## DATA FOR THIS EXERCISE
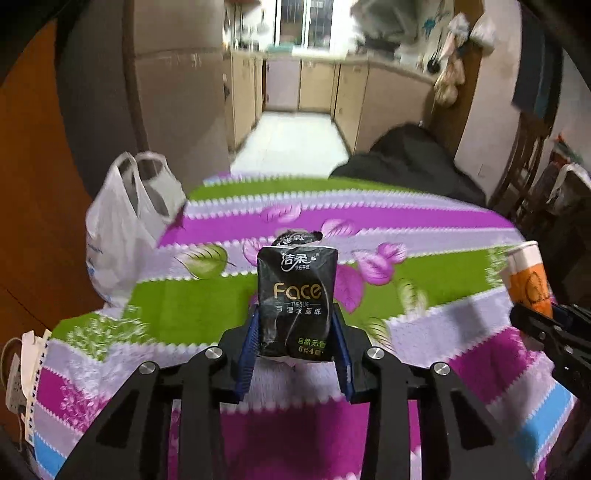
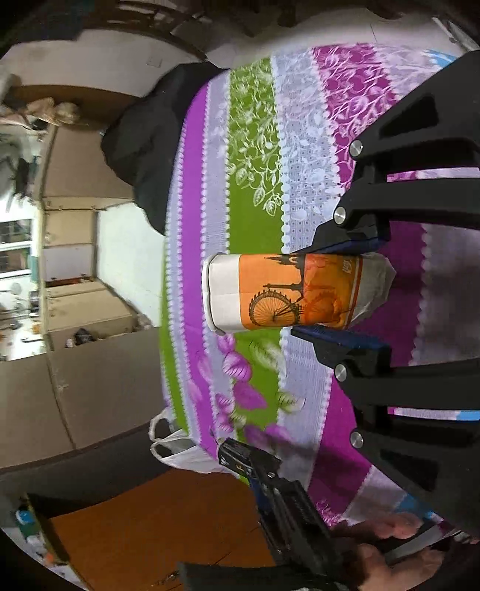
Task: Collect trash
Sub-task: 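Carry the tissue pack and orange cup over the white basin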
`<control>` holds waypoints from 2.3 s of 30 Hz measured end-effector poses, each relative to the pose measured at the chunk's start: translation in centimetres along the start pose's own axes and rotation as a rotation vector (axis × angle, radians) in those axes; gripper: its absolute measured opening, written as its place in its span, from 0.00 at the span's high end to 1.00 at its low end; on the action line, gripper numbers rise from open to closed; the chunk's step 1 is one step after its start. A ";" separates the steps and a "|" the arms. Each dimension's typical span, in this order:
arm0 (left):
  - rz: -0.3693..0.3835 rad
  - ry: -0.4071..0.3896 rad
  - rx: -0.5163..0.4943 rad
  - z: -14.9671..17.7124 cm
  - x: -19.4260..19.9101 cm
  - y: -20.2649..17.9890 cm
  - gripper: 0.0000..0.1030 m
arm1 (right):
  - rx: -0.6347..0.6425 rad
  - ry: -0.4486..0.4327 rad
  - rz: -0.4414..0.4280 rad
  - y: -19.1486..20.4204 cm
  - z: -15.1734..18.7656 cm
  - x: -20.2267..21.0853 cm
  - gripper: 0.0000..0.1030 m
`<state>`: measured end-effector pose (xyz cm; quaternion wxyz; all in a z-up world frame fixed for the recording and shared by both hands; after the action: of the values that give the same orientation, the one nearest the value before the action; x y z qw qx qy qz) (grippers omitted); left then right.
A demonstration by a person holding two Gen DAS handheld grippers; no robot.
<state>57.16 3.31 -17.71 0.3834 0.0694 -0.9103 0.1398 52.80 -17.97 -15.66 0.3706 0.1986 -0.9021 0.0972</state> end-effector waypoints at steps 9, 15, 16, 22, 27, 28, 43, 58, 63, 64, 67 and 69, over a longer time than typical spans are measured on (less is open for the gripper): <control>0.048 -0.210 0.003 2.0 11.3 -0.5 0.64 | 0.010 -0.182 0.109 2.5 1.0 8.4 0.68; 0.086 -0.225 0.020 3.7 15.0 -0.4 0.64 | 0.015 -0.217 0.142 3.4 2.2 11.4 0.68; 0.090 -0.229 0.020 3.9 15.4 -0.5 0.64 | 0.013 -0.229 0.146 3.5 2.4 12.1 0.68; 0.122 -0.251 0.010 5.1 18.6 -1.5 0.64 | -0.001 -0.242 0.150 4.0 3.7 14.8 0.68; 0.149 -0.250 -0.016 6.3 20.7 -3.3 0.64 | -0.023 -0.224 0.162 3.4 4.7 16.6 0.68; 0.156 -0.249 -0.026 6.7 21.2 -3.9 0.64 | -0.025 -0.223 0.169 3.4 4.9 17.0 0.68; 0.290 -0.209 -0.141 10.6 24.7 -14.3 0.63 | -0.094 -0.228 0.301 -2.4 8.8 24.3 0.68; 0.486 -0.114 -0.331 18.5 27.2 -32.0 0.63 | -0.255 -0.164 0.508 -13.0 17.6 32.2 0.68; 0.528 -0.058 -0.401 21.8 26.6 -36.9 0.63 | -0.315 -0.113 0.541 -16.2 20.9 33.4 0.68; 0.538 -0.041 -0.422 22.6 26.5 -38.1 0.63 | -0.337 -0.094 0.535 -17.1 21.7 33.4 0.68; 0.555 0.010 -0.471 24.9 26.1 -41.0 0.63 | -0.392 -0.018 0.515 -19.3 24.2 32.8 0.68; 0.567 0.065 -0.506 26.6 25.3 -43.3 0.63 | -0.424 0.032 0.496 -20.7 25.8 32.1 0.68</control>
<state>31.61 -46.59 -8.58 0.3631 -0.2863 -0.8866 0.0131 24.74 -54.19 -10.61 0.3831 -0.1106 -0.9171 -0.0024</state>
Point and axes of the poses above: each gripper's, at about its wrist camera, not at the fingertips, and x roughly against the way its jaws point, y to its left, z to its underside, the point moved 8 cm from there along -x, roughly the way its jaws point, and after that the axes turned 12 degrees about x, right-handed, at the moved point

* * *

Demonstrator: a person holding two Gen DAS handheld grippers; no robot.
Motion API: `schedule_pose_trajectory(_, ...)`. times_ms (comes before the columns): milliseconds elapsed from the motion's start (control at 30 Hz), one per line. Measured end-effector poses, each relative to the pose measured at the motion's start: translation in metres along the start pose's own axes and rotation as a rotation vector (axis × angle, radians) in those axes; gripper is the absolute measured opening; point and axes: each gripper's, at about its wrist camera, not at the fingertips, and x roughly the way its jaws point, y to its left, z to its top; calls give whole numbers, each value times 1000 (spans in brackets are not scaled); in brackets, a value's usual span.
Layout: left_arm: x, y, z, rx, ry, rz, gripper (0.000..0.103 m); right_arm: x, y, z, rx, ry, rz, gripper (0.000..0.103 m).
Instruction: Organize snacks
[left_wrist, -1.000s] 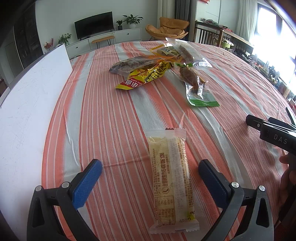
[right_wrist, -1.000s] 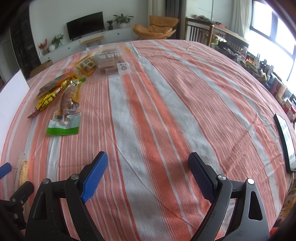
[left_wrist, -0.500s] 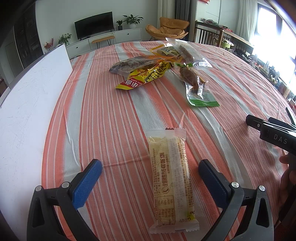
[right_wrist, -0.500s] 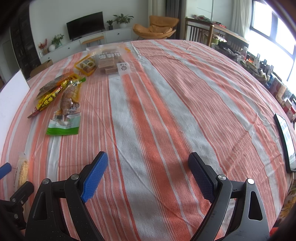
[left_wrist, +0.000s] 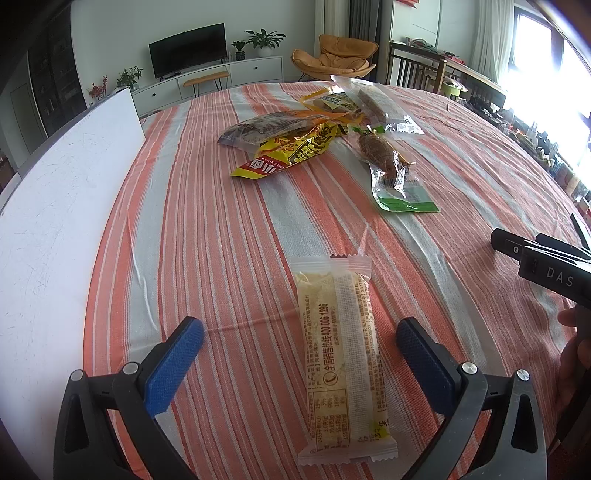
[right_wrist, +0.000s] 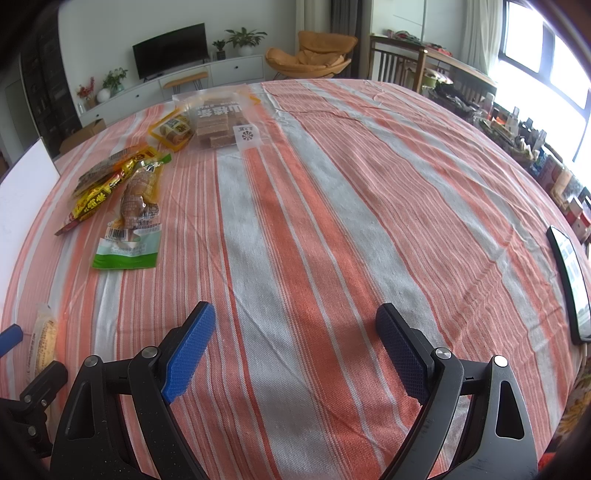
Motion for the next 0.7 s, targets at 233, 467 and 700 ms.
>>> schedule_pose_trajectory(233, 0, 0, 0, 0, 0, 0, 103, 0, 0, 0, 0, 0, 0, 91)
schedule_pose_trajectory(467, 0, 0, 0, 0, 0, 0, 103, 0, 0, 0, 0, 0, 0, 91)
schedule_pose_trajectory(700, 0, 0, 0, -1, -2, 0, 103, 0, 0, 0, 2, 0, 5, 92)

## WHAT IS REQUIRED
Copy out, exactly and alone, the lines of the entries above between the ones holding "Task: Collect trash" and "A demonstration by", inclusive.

## EXERCISE RESULT
Task: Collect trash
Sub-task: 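Carry the tissue pack and orange cup over the white basin
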`<control>` holds waypoints from 2.3 s of 30 Hz measured end-effector poses, each relative to the pose measured at the chunk's start: translation in centimetres along the start pose's own axes and rotation as a rotation vector (axis × angle, radians) in those axes; gripper: its absolute measured opening, written as its place in its span, from 0.00 at the span's high end to 1.00 at its low end; on the action line, gripper numbers rise from open to closed; the chunk's step 1 is one step after its start. A ";" separates the steps and a "|" the arms. Each dimension's typical span, in this order:
arm0 (left):
  - rz: -0.3693..0.3835 rad
  - ry: -0.4071..0.3896 rad
  - rx: -0.5163..0.4943 rad
  - z: -14.9671..17.7124 cm
  - x: -19.4260..19.9101 cm
  - y: -20.2649..17.9890 cm
  - gripper: 0.0000..0.1030 m
arm1 (right):
  - rx: -0.6347..0.6425 rad
  - ry: -0.4486..0.4327 rad
  - rz: -0.4414..0.4280 rad
  - y: -19.1486..20.4204 cm
  - z: -15.1734..18.7656 cm
  - x: -20.2267..21.0853 cm
  - gripper: 0.0000..0.1030 m
`<state>`: measured end-effector pose (xyz cm; quaternion wxyz; all in a z-up world frame fixed for the recording and shared by both hands; after the action: of the values that give the same orientation, the one nearest the value before the action; x y z qw qx qy qz) (grippers omitted); left then right.
A demonstration by a person holding two Gen DAS handheld grippers; no robot.

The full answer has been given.